A II Conferência Internacional sobre Nutrição e Agronegócios (CINA II–2026), realizada nesta quarta-feira, 24 de junho, sob o lema “Dos Compromissos ao Impacto: Acelerando a Transformação dos Sistemas Alimentares de Nampula”, encerrou com cinco compromissos estratégicos assumidos pelo Governo da Província de Nampula para acelerar o combate à desnutrição crónica e promover sistemas alimentares mais resilientes.
Trata-se de Financiar estudos científicos sobre a desnutrição crónica, em parceria com universidades públicas e privadas da província, Expandir os pomares e hortas escolares para todos os distritos e escolas de Nampula, Desenvolver mecanismos de sensibilização adaptados às realidades socioculturais das comunidades rurais, Planificar de forma integrada as acções de combate à desnutrição, envolvendo Governo, sector privado, sociedade civil, universidades, parceiros de cooperação e líderes comunitários e implementar programas realistas e ajustados à capacidade financeira da província, privilegiando resultados concretos no terreno.
Estas medidas foram anunciadas pelo Governador de Nampula, Eduardo Mariamo Abdula que enfatizou a necessidade de transformar debates em acções concretas.

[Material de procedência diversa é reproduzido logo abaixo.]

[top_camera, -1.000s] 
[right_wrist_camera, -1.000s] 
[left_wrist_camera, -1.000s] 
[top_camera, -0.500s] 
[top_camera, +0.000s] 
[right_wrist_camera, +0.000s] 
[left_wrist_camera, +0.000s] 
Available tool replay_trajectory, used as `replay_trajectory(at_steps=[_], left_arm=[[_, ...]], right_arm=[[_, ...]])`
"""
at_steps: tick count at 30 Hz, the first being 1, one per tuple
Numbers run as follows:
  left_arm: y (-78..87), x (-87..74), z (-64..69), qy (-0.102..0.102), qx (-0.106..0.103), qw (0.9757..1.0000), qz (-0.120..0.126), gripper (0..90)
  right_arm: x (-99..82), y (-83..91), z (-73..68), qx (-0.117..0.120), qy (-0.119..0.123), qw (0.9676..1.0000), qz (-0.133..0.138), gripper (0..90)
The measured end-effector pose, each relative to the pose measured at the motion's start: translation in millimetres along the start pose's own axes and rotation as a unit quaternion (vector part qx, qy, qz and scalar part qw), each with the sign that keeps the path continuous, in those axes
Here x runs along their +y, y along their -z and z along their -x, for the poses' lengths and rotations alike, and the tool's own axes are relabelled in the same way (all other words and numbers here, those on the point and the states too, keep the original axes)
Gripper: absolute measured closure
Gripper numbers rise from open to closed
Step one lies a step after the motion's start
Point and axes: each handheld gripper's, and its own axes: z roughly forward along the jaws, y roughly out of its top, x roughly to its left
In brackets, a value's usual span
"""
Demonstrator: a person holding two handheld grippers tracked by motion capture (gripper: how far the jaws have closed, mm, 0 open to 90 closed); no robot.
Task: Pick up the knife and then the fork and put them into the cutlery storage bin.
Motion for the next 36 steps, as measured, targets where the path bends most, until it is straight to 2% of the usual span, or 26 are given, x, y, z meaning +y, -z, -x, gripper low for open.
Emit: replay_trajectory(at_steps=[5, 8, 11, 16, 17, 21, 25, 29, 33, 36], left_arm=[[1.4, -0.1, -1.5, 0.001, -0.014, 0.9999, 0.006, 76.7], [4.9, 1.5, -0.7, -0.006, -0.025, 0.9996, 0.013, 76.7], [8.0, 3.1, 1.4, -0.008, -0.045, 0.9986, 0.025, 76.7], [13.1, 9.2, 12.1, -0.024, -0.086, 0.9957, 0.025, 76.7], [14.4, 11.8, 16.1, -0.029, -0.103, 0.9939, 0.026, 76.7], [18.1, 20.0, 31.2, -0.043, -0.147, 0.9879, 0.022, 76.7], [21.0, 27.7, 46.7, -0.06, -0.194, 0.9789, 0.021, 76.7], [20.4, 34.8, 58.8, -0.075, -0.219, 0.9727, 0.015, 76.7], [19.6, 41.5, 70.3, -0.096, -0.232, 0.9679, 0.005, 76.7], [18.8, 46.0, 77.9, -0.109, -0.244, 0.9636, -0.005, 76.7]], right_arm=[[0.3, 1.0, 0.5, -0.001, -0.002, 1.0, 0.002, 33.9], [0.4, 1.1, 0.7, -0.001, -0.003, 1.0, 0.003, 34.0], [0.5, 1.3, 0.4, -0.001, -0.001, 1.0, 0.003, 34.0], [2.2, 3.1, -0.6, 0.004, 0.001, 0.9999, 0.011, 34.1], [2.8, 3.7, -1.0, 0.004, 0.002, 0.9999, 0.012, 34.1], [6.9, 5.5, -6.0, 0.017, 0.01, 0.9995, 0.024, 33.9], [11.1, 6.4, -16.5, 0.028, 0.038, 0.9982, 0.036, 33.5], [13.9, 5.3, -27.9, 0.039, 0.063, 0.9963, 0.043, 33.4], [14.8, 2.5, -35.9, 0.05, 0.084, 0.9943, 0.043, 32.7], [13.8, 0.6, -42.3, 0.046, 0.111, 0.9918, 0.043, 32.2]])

“Chega de relatórios na gaveta, queremos silos cheios, campos verdes e crianças com peso saudável”, declarou.
Mais adiante, Eduardo Mariamo Abdula lamentou que, apesar de Nampula ser considerada o celeiro de Moçambique, a província continua a apresentar níveis de desnutrição crónica acima da média nacional.

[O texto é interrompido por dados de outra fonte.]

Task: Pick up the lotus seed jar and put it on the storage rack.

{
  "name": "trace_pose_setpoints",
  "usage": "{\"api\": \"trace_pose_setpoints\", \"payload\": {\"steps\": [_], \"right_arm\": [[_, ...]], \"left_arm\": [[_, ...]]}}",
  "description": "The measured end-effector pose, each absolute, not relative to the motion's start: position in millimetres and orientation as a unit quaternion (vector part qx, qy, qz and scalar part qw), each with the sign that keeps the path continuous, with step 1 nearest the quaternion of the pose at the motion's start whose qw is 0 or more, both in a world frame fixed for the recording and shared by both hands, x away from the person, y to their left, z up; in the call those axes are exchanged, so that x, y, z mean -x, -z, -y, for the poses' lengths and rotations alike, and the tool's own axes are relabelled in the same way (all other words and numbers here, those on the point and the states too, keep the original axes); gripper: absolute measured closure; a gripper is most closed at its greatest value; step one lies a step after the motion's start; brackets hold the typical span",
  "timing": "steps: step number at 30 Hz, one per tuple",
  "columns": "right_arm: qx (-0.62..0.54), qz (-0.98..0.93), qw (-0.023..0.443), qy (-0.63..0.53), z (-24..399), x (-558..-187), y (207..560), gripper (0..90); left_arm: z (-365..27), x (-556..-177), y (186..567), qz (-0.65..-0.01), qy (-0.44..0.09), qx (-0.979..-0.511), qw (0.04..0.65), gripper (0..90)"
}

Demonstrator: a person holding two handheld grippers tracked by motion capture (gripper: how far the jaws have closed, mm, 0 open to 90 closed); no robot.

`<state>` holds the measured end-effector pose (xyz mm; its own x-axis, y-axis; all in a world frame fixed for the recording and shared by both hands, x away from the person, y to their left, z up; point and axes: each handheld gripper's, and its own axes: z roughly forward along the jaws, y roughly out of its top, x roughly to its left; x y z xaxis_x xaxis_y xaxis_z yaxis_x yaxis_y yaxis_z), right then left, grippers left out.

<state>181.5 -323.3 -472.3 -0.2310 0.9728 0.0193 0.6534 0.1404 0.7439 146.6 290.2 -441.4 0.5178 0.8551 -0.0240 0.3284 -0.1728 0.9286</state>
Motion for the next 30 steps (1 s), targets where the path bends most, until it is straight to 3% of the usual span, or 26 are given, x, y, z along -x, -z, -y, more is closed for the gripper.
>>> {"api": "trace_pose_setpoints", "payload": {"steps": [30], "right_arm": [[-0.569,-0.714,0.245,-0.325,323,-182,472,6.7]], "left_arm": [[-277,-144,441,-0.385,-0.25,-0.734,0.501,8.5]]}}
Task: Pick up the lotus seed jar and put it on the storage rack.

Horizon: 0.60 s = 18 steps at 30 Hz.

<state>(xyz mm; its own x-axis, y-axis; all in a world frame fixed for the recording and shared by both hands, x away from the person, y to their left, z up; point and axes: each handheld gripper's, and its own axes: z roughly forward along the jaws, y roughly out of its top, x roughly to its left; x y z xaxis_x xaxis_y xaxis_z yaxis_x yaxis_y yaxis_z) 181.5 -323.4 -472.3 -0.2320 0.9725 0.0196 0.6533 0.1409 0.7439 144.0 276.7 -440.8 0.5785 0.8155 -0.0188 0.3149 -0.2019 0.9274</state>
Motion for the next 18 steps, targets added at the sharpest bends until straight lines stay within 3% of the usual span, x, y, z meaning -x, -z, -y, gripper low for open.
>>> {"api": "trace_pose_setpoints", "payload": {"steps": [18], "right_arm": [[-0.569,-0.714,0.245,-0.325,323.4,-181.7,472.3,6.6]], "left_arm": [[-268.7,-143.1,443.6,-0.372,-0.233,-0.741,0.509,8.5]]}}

“Não basta dizer que somos os maiores produtores do país, enquanto persistirem elevados índices de desnutrição crónica. Temos um desafio que exige ação imediata; precisamos transformar compromissos em resultados concretos e passar das palavras aos factos”, reconheceu.
Por isso, defendeu igualmente uma abordagem baseada na ciência, investigação e inovação, apelando ao fortalecimento da cooperação entre o Governo, as universidades e os centros de pesquisa. Segundo Abdula, o combate à desnutrição crónica exige maior conhecimento sobre as suas causas, os hábitos alimentares, os fatores culturais e as dinâmicas sociais das comunidades.
Quanto aos parceiros, o governador foi claro, lembrando que trabalhem para resultados no lugar de seminários e workshops que ainda não resolveram o problema de desnutrição crónica que actualmente permanece em quase 47%.
A CINA foi igualmente caracterizada por debates unindo especialistas nacionais e internacionais, parceiros, governantes e outros em prol de erradicação da desnutrição na província de Nampula.